Foster Park Bowl
- Foster Park Bowl in disrepair, 25 July 2009
- Interactive map of Foster Park Bowl
- Address: 438 Casitas Vista Road Ventura, California 93001
- Coordinates: 34°21′08″N 119°18′39″W﻿ / ﻿34.352336°N 119.310898°W
- Owner: Ventura County Parks Department
- Capacity: 1,000
- Type: Amphitheatre

Construction
- Built: 1928

= Foster Park Bowl =

Outdoor amphitheatre

The Foster Park Bowl is an outdoor amphitheatre located between Ojai and Ventura, California. Built in 1928, it has a seating capacity of 1,000.

==History==
Ventura County pioneer and philanthropist Eugene Preston Foster initiated the idea of a county park system in 1904; the 205 acre Foster Park was established in 1908. The concrete amphitheatre began construction in the summer of 1928 and was dedicated on November 26, 1928.

The bowl was used frequently into the 1960s, but in the 1970s it saw less use as people started to shift to Libbey Bowl in Ojai. The bowl was occasionally used after the 1970s but fell into disrepair. An attempt to renovate Foster Park Bowl was mounted in 1988 by the Ventura County Repertory Theatre.
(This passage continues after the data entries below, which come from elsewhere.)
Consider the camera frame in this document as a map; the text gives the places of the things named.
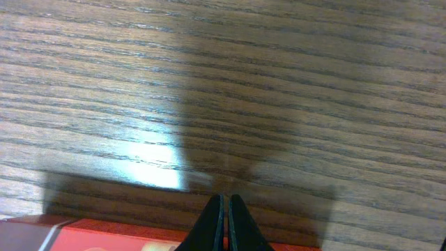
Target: red box
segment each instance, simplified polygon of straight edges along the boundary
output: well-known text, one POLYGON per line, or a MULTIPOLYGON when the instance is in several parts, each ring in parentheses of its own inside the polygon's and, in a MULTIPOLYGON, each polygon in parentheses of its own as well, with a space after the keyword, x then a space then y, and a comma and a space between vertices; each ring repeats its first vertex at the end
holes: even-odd
MULTIPOLYGON (((186 232, 57 215, 0 221, 1 251, 173 251, 186 232)), ((271 243, 276 251, 321 251, 271 243)))

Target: wooden table
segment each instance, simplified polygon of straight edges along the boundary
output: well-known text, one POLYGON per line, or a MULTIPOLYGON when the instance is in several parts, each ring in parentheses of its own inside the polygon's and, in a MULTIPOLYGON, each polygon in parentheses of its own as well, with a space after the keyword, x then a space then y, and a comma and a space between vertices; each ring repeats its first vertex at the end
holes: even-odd
POLYGON ((438 250, 443 0, 0 2, 0 216, 189 230, 241 194, 266 238, 438 250))

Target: wood grain
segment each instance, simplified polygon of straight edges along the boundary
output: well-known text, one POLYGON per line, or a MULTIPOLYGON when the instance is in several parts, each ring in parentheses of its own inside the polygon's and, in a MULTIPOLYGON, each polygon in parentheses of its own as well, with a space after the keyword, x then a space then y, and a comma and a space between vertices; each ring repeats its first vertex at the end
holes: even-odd
POLYGON ((446 5, 0 2, 0 217, 189 230, 239 193, 270 241, 438 250, 446 5))

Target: black pointed object
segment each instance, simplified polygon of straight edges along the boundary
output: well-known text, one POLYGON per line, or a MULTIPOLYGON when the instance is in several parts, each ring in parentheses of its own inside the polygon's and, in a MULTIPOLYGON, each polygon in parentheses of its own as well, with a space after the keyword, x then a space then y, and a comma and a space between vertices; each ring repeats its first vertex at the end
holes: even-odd
POLYGON ((274 251, 249 214, 240 195, 232 195, 229 201, 228 236, 230 251, 274 251))
POLYGON ((176 251, 223 251, 224 198, 212 196, 176 251))

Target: wooden surface
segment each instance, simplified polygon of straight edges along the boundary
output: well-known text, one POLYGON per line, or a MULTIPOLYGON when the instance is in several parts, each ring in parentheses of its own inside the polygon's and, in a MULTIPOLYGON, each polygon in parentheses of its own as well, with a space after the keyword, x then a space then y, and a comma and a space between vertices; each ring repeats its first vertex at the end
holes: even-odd
POLYGON ((438 250, 443 0, 0 1, 0 216, 438 250))
As of 2009, Teenagers for The Preservation of Historical Landmarks, a student group based at Foothill Technology High School, are working to get the necessary permits and release forms in order to go to the bowl and do an initial cleanup. The group is planning various fundraisers to pay for the stage to be reinforced, which a 2007 assessment stated would require $30,000 worth of work.